Exercise requirements: All of the listing should be transcribed exactly.

Material for this task:
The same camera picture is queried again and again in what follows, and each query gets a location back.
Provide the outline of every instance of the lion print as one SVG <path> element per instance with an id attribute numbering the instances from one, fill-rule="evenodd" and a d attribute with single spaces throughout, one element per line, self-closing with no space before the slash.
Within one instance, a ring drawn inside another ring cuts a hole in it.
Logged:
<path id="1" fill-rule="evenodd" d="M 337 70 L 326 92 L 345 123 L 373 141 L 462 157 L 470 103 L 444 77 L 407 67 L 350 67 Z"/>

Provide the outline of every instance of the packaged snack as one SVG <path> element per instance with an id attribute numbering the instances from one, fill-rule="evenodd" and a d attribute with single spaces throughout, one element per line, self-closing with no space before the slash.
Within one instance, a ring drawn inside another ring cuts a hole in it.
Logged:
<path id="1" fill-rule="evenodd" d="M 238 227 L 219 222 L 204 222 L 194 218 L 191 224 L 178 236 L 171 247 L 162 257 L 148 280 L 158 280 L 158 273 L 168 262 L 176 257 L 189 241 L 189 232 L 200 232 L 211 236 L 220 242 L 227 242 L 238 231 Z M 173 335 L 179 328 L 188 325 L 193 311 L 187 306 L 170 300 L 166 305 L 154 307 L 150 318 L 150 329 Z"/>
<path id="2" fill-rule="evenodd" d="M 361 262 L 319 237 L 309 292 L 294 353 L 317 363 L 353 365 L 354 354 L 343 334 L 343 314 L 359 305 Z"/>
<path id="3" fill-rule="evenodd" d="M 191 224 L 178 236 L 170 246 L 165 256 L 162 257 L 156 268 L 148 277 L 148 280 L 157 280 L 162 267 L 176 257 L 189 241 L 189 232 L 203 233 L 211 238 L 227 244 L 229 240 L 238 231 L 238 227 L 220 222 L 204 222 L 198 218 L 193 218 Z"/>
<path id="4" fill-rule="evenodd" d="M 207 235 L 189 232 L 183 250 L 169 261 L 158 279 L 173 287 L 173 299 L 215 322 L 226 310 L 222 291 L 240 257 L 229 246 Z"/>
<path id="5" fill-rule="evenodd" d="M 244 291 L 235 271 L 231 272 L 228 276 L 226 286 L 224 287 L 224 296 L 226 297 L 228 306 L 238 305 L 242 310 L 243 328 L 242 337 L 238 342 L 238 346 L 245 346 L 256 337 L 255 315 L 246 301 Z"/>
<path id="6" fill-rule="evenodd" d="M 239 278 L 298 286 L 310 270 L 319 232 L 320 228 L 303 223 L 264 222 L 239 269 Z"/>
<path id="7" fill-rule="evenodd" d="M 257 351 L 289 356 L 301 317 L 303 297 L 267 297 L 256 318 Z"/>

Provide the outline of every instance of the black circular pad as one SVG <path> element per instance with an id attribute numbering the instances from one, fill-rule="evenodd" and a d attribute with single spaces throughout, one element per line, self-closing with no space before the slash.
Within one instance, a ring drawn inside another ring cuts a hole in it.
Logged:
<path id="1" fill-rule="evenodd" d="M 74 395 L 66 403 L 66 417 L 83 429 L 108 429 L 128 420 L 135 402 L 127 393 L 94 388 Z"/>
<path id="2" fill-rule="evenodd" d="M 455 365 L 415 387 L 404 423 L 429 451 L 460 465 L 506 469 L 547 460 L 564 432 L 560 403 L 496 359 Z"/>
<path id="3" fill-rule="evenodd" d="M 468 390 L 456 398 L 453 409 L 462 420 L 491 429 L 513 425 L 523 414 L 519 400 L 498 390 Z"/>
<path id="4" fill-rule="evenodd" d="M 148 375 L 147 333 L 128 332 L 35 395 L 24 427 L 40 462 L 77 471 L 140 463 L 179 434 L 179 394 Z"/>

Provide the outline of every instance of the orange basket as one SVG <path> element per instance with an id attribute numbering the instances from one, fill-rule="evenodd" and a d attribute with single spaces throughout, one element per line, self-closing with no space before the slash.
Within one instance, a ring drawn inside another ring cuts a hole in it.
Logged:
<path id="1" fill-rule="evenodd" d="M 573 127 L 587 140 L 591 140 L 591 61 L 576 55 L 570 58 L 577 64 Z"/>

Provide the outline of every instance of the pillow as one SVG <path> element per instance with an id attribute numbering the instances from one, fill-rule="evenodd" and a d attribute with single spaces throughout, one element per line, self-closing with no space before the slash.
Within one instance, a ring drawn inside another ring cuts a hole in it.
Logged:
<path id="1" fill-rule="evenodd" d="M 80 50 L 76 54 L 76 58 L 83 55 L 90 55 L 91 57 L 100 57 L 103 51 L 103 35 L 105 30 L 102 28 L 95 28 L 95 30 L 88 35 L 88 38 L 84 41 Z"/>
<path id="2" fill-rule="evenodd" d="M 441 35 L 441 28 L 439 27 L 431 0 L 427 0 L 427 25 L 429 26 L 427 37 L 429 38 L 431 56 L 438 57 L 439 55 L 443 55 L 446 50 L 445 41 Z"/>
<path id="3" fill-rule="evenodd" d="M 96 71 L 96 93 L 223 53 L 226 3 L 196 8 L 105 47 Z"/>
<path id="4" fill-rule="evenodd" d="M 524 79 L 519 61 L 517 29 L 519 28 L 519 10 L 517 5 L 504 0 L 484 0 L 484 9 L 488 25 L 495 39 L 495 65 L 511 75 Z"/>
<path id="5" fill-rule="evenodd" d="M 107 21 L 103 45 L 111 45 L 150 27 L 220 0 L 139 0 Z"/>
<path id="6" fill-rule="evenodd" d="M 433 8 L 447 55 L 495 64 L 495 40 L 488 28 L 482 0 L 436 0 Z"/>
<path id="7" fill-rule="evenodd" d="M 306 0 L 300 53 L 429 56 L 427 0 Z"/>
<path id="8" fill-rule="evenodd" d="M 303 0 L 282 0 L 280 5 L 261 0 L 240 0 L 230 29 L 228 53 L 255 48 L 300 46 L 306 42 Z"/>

Output:
The same camera picture is queried again and again in what follows, and each query gets a location back.
Provide the outline of every instance of the lion print as one SVG <path> element per instance with an id attribute numbering the instances from one, fill-rule="evenodd" and a d attribute with single spaces throughout, one element per line, self-closing with no space before the slash.
Within one instance, a ring drawn inside another ring cuts a hole in it.
Logged:
<path id="1" fill-rule="evenodd" d="M 337 70 L 326 92 L 345 123 L 373 141 L 462 157 L 470 103 L 444 77 L 407 67 L 350 67 Z"/>

Provide the outline of every instance of the packaged snack as one SVG <path> element per instance with an id attribute numbering the instances from one, fill-rule="evenodd" and a d attribute with single spaces throughout, one element per line, self-closing with no space before the slash.
Within one instance, a ring drawn inside another ring cuts a hole in it.
Logged:
<path id="1" fill-rule="evenodd" d="M 238 227 L 219 222 L 204 222 L 194 218 L 191 224 L 178 236 L 171 247 L 162 257 L 148 280 L 158 280 L 158 273 L 168 262 L 176 257 L 189 241 L 189 232 L 200 232 L 211 236 L 220 242 L 227 242 L 238 231 Z M 173 335 L 179 328 L 188 325 L 193 311 L 187 306 L 170 300 L 166 305 L 154 307 L 150 318 L 150 329 Z"/>
<path id="2" fill-rule="evenodd" d="M 361 262 L 319 237 L 309 292 L 294 353 L 317 363 L 353 365 L 354 354 L 343 334 L 343 314 L 359 305 Z"/>
<path id="3" fill-rule="evenodd" d="M 191 224 L 178 236 L 170 246 L 165 256 L 162 257 L 156 268 L 148 277 L 148 280 L 157 280 L 162 267 L 176 257 L 189 241 L 189 232 L 203 233 L 211 238 L 227 244 L 229 240 L 238 231 L 238 227 L 220 222 L 204 222 L 198 218 L 193 218 Z"/>
<path id="4" fill-rule="evenodd" d="M 207 235 L 189 232 L 183 250 L 169 261 L 158 279 L 173 287 L 173 299 L 215 322 L 226 310 L 222 291 L 240 257 L 229 246 Z"/>
<path id="5" fill-rule="evenodd" d="M 244 291 L 235 271 L 231 272 L 228 276 L 226 286 L 224 287 L 224 296 L 226 297 L 228 306 L 238 305 L 242 310 L 243 328 L 242 337 L 238 342 L 238 346 L 245 346 L 256 337 L 255 315 L 246 301 Z"/>
<path id="6" fill-rule="evenodd" d="M 239 278 L 298 286 L 310 270 L 319 232 L 320 228 L 303 223 L 264 222 L 239 269 Z"/>
<path id="7" fill-rule="evenodd" d="M 257 351 L 289 356 L 301 317 L 303 297 L 267 297 L 256 318 Z"/>

Provide the outline of every instance of the black circular pad as one SVG <path> element per instance with an id attribute numbering the instances from one, fill-rule="evenodd" and a d attribute with single spaces throughout, one element per line, self-closing with no space before the slash.
Within one instance, a ring drawn inside another ring cuts a hole in it.
Logged:
<path id="1" fill-rule="evenodd" d="M 74 395 L 66 403 L 66 417 L 83 429 L 108 429 L 128 420 L 135 402 L 127 393 L 94 388 Z"/>
<path id="2" fill-rule="evenodd" d="M 455 365 L 415 387 L 404 423 L 429 451 L 460 465 L 506 469 L 547 460 L 564 432 L 560 403 L 496 359 Z"/>
<path id="3" fill-rule="evenodd" d="M 468 390 L 456 398 L 453 409 L 462 420 L 491 429 L 513 425 L 523 414 L 519 400 L 498 390 Z"/>
<path id="4" fill-rule="evenodd" d="M 148 375 L 147 333 L 128 332 L 35 395 L 24 427 L 40 462 L 77 471 L 140 463 L 179 434 L 179 394 Z"/>

Provide the outline of every instance of the orange basket as one SVG <path> element per instance with an id attribute numbering the instances from one, fill-rule="evenodd" and a d attribute with single spaces throughout, one element per line, self-closing with no space before the slash.
Within one instance, a ring drawn inside another ring cuts a hole in it.
Logged:
<path id="1" fill-rule="evenodd" d="M 573 127 L 587 140 L 591 140 L 591 61 L 576 55 L 570 58 L 577 64 Z"/>

Provide the outline of every instance of the pillow as one SVG <path> element per instance with an id attribute numbering the instances from one, fill-rule="evenodd" and a d attribute with single spaces throughout, one element per line, self-closing with no space before the slash.
Within one instance, a ring drawn inside another ring cuts a hole in it.
Logged:
<path id="1" fill-rule="evenodd" d="M 80 50 L 76 54 L 76 58 L 83 55 L 90 55 L 91 57 L 100 57 L 103 51 L 103 35 L 105 30 L 102 28 L 95 28 L 95 30 L 88 35 L 88 38 L 84 41 Z"/>
<path id="2" fill-rule="evenodd" d="M 441 35 L 441 28 L 439 27 L 431 0 L 427 0 L 427 25 L 429 26 L 427 37 L 429 38 L 431 56 L 438 57 L 439 55 L 443 55 L 446 50 L 445 41 Z"/>
<path id="3" fill-rule="evenodd" d="M 96 71 L 96 93 L 223 53 L 226 3 L 196 8 L 105 47 Z"/>
<path id="4" fill-rule="evenodd" d="M 524 79 L 519 61 L 517 29 L 519 28 L 519 10 L 517 5 L 504 0 L 484 0 L 484 9 L 488 25 L 495 39 L 495 65 L 511 75 Z"/>
<path id="5" fill-rule="evenodd" d="M 107 21 L 103 45 L 111 45 L 150 27 L 220 0 L 139 0 Z"/>
<path id="6" fill-rule="evenodd" d="M 433 8 L 447 55 L 495 64 L 495 40 L 488 28 L 482 0 L 436 0 Z"/>
<path id="7" fill-rule="evenodd" d="M 306 0 L 300 53 L 429 56 L 427 0 Z"/>
<path id="8" fill-rule="evenodd" d="M 303 0 L 282 0 L 280 5 L 261 0 L 240 0 L 230 29 L 228 53 L 255 48 L 300 46 L 306 42 Z"/>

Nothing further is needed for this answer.